Taking advantage of the fact that our different Swimlane types are relatively independent of each other, we decided to migrate them one by one, in iterations.
The following were the steps we took:
- Create the new Swimlanes V2.0 API as a Gateway that redirects all calls to V1.0
- Release Swimlanes V2.0 to Production, and send all traffic to it.
- Migrate swimlanes in iterations:
- Build one swimlane type in V2.0
- Test swimlane with shadow traffic
- Test swimlane with A/B tests
- Fully serve new swimlane from V2.0
- Delete swimlane from V1.0
Since our application is highly available, it has deployments in two different regions per continent. This allowed us to gradually test changes in one region first, without impacting all customers.
A/B Testing Swimlane A
Start with a simple Gateway
The first iteration of v2.0 was an empty API that received requests but didn’t build any swimlanes by itself. Instead, it redirected all calls to the original API to build them all.
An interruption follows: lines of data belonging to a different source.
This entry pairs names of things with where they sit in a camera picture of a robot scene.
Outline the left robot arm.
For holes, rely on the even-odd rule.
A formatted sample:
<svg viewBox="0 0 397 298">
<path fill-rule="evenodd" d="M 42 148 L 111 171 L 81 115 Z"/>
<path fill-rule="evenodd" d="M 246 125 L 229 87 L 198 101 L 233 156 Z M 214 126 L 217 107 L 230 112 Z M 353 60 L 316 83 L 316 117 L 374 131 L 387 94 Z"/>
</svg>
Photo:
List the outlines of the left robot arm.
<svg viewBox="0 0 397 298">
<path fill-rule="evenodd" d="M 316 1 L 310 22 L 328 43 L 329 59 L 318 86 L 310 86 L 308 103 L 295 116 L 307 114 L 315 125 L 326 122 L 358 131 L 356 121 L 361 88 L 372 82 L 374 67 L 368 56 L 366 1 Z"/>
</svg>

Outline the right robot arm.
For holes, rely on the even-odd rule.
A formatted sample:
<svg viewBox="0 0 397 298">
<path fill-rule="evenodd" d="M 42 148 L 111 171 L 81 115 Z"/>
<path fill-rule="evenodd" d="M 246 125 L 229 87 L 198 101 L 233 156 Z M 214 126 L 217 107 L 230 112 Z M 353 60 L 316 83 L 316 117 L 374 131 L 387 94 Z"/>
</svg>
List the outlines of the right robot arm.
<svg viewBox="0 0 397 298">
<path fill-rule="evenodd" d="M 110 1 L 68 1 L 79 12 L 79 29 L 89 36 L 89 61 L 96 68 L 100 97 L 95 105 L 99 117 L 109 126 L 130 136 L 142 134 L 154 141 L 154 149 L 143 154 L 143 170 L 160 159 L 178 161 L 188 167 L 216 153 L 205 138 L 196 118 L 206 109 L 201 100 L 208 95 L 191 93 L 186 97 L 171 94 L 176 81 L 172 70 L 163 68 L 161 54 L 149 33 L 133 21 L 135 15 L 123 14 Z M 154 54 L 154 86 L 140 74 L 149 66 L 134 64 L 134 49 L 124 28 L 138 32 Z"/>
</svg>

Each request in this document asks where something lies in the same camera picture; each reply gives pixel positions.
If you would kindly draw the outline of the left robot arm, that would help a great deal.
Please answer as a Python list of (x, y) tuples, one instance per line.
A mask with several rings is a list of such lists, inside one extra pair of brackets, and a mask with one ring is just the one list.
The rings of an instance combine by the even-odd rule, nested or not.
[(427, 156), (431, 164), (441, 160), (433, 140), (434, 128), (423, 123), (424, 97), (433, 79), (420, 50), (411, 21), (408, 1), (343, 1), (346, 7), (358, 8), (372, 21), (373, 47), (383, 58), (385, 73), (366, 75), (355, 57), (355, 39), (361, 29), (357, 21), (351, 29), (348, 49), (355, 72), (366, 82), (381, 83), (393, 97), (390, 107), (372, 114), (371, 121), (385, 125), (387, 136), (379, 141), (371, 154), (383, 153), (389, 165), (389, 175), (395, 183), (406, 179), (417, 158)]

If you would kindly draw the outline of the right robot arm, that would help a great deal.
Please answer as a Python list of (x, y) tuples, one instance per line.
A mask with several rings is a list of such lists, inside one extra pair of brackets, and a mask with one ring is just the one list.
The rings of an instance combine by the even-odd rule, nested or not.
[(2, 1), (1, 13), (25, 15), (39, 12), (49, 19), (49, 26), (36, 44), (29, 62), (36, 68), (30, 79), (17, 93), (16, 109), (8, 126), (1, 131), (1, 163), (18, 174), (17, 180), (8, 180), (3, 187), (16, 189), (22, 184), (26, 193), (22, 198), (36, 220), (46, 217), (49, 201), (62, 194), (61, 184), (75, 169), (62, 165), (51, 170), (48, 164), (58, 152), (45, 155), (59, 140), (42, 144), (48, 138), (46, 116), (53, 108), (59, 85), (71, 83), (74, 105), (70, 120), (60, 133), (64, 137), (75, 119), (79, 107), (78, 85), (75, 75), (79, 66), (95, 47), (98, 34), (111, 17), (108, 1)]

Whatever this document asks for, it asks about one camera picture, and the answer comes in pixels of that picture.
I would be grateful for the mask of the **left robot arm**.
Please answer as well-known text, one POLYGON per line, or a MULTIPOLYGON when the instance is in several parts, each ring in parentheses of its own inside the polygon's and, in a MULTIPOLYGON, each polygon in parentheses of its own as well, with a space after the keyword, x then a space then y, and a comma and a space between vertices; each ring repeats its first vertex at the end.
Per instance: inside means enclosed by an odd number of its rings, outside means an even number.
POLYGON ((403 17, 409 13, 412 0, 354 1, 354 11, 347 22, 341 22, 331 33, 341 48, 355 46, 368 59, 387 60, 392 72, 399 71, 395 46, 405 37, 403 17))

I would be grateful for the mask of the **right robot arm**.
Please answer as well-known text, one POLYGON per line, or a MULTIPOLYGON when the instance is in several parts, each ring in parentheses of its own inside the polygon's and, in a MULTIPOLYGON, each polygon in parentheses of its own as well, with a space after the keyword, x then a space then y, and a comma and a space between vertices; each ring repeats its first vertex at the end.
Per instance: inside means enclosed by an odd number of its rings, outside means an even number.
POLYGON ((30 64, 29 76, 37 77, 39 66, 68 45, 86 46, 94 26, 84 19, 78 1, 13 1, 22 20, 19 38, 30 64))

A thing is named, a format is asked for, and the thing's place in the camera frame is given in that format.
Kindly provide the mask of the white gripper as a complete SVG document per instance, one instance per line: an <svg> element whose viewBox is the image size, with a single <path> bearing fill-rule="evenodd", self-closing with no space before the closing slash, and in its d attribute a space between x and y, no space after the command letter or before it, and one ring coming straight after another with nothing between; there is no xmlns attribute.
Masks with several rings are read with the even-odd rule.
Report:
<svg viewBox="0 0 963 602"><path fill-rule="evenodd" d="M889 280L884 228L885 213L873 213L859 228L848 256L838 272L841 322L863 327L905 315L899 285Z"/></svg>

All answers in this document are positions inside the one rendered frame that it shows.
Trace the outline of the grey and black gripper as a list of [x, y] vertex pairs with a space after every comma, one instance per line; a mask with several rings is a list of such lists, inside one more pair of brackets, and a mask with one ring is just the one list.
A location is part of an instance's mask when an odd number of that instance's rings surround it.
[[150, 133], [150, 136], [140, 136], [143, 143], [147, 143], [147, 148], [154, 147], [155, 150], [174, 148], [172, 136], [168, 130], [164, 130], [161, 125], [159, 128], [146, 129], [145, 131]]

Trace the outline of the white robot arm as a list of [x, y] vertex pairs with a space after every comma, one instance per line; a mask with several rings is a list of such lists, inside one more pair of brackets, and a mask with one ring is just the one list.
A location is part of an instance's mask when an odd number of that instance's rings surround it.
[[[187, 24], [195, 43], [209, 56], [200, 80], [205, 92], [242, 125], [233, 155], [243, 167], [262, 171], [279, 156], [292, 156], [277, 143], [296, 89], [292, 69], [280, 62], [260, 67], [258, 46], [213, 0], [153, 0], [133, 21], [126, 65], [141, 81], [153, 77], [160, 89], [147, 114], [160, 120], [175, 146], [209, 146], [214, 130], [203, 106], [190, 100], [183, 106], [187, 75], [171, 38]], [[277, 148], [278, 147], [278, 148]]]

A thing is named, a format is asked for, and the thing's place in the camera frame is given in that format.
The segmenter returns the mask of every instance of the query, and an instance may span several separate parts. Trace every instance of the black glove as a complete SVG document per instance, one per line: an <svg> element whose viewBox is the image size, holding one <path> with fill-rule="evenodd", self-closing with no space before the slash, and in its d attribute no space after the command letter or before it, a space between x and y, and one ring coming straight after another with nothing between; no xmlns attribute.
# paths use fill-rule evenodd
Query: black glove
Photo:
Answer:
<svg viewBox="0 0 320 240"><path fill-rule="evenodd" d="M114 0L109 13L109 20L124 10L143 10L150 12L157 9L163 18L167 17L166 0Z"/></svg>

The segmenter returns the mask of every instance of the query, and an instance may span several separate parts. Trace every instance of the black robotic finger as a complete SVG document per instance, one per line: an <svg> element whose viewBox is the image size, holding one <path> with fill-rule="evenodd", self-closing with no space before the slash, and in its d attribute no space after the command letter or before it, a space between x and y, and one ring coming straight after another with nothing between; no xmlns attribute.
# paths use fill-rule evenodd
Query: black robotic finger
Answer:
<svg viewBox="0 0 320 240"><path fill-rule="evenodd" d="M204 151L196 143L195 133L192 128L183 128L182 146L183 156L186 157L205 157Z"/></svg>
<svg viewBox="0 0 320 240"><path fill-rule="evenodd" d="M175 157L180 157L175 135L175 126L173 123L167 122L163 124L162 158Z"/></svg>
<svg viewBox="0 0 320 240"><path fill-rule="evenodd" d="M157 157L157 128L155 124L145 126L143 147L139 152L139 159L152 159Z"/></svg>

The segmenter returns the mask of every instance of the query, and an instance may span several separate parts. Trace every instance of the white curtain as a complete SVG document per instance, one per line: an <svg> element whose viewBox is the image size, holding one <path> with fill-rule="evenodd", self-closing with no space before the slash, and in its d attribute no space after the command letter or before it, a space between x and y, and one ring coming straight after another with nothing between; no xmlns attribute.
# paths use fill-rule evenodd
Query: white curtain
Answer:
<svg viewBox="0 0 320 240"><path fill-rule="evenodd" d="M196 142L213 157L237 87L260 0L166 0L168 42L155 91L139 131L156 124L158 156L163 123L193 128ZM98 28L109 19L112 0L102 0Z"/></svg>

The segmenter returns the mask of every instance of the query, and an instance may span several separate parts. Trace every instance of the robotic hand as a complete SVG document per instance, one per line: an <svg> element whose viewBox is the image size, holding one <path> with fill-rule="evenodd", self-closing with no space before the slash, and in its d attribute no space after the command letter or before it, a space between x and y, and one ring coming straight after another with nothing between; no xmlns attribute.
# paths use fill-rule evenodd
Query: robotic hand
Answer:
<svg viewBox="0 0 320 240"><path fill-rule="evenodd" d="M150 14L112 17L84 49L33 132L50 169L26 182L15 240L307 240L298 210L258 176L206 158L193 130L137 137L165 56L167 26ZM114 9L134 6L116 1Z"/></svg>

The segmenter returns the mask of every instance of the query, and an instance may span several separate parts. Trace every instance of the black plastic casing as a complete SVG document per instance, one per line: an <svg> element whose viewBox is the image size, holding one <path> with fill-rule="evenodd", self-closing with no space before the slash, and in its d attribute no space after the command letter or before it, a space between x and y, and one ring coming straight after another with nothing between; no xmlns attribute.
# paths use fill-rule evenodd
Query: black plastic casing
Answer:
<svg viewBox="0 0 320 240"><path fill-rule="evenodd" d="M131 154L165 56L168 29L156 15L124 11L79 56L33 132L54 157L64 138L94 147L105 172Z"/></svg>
We then applied a divide and conquer strategy, treating each different type of swimlane as a separate component. We migrated swimlanes one by one into v2.0, but still relied on v1.0 to build the swimlanes we had not migrated yet. As we made progress, the number of swimlanes that we needed to build in v1.0 was steadily decreasing.
This approach allowed us to start working and releasing new swimlanes, one at a time in v2.0, while at the same time removing swimlanes, one at a time from v1.0, avoiding a Big Bang release. The price to pay was adding ~25ms in response time due to the overhead of the extra call to v1.0. This was acceptable since it didn’t reach our SLO limits.
The call to v1.0 was both asynchronous and concurrent, so both v1.0 and v2.0 worked in parallel to build the swimlanes needed for each request.
During the shadowing phase of each swimlane built, we continued to build the swimlane with Swimlanes v1.0, but we duplicated 5% of the requests and asynchronously built them with the v2.0 version. This allowed us to use a sample of production traffic to test the new swimlane, without affecting any customers.
We had dashboards in place to compare shadowed traffic performance in v1.0 vs v2.0, which helped us validate that everything looked good before serving real traffic.
Once we felt comfortable with the results of the shadowing phase, we A/B tested the new swimlane, splitting traffic between v1.0 and v2.0. In this phase we tracked our conversion rate to validate the impact of our changes, and we created new Datadog monitors to validate latency and errors.
We considered our tests successful if the new swimlane was showing the same or lower error rate/ response time, and the same or higher conversion rate.
Once A/B tests were successful, we rolled out the v2.0 swimlane and moved on to the next.
With this approach, we were able to achieve our objective of migrating all of our swimlanes with zero downtime and no performance degradation. As a welcomed side effect, we managed to see in real time that the new API was performing ~22% faster than the old version while using 80% fewer pods.
Making the decision to rewrite an existing API requires a lot of consideration, and the actual migration process is challenging, at the very least.
These considerations allowed us to have a successful project:
- Starting with a Gateway allowed us to be in production quickly, which was the groundwork to start delivering features iteratively.
- Merging partial responses from v1.0 and v2.0 to provide a full response, allowed us to gradually release new functionality.
- Shadowing calls from production to our new API helped us monitor the performance of our application before release.
- A/B testing between v1.0 and v2.0 allowed us to compare results and make sure we were releasing a quality product.
Some drawbacks we faced with our strategy:
- Merging responses from v1.0 and v2.0 added latency to our calls, making it harder to measure the actual response times of the new API during the transition period.
- While performing the migration we had to support the infrastructure of two live systems doing similar things.
In the end, the way the project was executed allowed us to have a smooth progressive experience without any major roadblocks or concerns.